What's The Difference Btw These Exercises??

pebblesus

Cathlete
OK, Ive checked online and looked in magazines and checked out the bodybuilding website and Im still very confused..

What is the difference btw the rear flyes, rear raises, back flyes, t-backs, rear lateral raise, reverse flyes, bent horizontal row, inclined bench row, cambered row.. and all the other names given to (what appear to me) to be the same exercise?

They are basically either bent or flat back positions (either standing or on bench) that use the "reverse" fly motion with palms facing either towards each other or horizontally. I have seen them used with barbells, dumbells and even the bands. I have done them all.

The only real difference in them is whether they have the word "rear delt" or "back" in them?

So what Im asking here :) is which ones are actually for REAR DELTS and which ones are actually for the BACK?

I have looked up exercises to try on sites and in magazines and they all look to be the SAME exercise (just different degrees of tilt) yet one claims to be for rear delts and the other for the back/rhomboids?
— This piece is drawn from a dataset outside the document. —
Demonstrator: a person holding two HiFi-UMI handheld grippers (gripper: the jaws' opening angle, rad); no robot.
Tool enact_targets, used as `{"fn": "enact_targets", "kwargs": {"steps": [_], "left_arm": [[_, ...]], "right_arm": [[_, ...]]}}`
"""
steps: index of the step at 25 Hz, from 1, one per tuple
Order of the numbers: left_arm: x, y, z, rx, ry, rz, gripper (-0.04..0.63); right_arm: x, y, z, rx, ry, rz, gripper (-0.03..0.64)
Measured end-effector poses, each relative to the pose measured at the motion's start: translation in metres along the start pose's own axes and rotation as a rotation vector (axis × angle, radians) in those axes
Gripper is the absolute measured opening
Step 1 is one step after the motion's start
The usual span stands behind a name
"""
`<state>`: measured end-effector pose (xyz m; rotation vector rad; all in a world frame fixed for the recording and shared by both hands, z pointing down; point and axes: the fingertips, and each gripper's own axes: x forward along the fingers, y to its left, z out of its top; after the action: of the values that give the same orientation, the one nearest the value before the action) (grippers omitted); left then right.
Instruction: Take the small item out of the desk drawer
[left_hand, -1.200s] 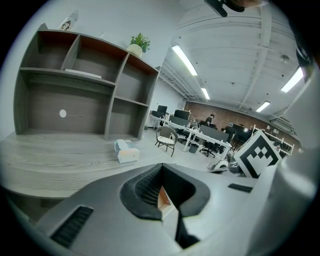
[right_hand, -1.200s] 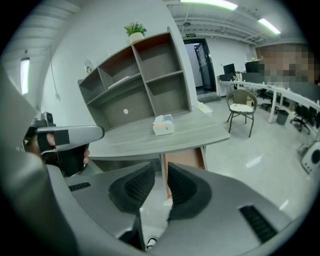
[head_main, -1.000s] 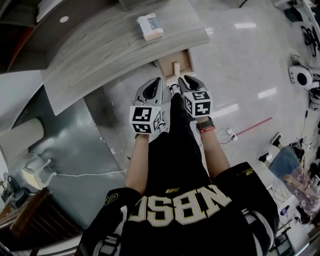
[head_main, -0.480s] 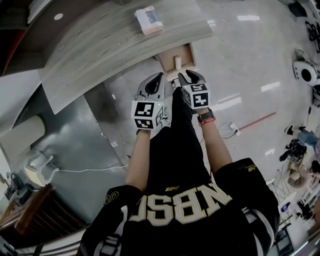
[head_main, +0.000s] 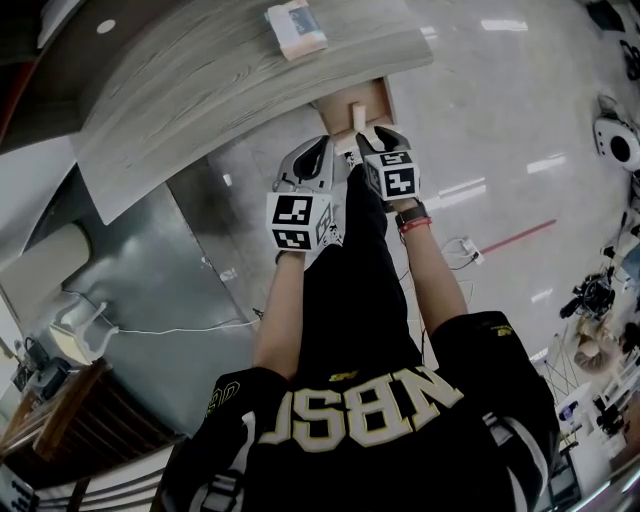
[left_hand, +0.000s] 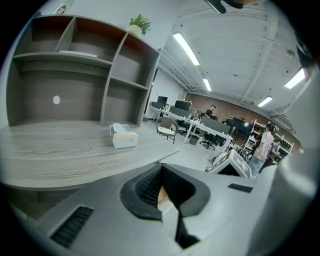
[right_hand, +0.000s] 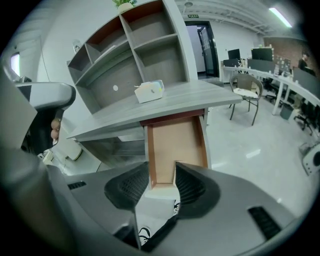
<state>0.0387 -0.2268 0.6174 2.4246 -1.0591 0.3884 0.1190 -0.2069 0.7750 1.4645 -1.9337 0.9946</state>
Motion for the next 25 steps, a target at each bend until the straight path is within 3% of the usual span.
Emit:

The Bodybuilding website was great because it had the diagram of the muscles of the body.. you click on the muscle group and it lists all the different exercises with photos of how to do them. I thought that it would help clear it up, but left it just as confusing. Some of the photos they had were to same for the back AND for the rear delt exercises.

Anyone please explain the difference to me?
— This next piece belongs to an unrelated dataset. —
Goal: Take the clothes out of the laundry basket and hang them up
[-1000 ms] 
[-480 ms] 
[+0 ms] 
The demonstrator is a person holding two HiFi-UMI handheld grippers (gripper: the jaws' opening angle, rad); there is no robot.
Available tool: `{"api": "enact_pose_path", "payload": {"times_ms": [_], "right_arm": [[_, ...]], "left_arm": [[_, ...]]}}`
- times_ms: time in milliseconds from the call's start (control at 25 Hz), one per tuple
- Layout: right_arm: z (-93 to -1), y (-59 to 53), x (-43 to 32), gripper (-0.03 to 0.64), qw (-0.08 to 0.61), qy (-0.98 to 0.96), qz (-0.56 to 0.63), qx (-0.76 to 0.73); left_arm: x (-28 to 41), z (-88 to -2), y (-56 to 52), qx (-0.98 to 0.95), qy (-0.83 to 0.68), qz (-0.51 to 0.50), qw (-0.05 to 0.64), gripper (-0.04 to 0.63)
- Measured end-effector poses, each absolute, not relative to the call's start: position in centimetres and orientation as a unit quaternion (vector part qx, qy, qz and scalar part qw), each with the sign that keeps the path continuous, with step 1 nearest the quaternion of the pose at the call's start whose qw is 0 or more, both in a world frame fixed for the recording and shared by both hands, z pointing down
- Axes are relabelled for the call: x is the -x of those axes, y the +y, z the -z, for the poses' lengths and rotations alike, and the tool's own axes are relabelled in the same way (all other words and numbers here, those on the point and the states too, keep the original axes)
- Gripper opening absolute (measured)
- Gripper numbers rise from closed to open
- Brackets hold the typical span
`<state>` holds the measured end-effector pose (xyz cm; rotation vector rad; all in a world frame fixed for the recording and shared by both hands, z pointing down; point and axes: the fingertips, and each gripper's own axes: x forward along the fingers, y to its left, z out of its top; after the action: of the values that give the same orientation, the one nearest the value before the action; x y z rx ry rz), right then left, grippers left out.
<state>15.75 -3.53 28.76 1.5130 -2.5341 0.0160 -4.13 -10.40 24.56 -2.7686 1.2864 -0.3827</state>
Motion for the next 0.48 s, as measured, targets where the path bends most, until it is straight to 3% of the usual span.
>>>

(unless it's just where I put my MIND that makes the difference lol ;)
 
Good question. I went to the website you mentioned and although some also work traps or tris along with shoulders, I see what you mean. Some of these seem to be the same with perhaps different equipment or different angles of the body, but I, too am confused...Anyone??? :eek:
 
IMO, they all work basically the same areas--rear delt and upper/outer back-- with one main difference. Some (like 'rear shoulder flyes') focus on the posterior deltoid by keeping the hands more forward (the body is in almost a "Y" shape), the same move done with the arms back farther hits the upper/outer back, and some rhomboid, as well as some rear shoulder, rather than isolating the shoulders more (so while one can't lift heavy with the first version, one can go heavier with the second because larger muscles are helping out.

So, to answer your question, to isolate the rear shoulder more, do exercisese with dumbells where you are bent over, and the hands come out forward of the shoulder line to the side (whatever those exercises may be called).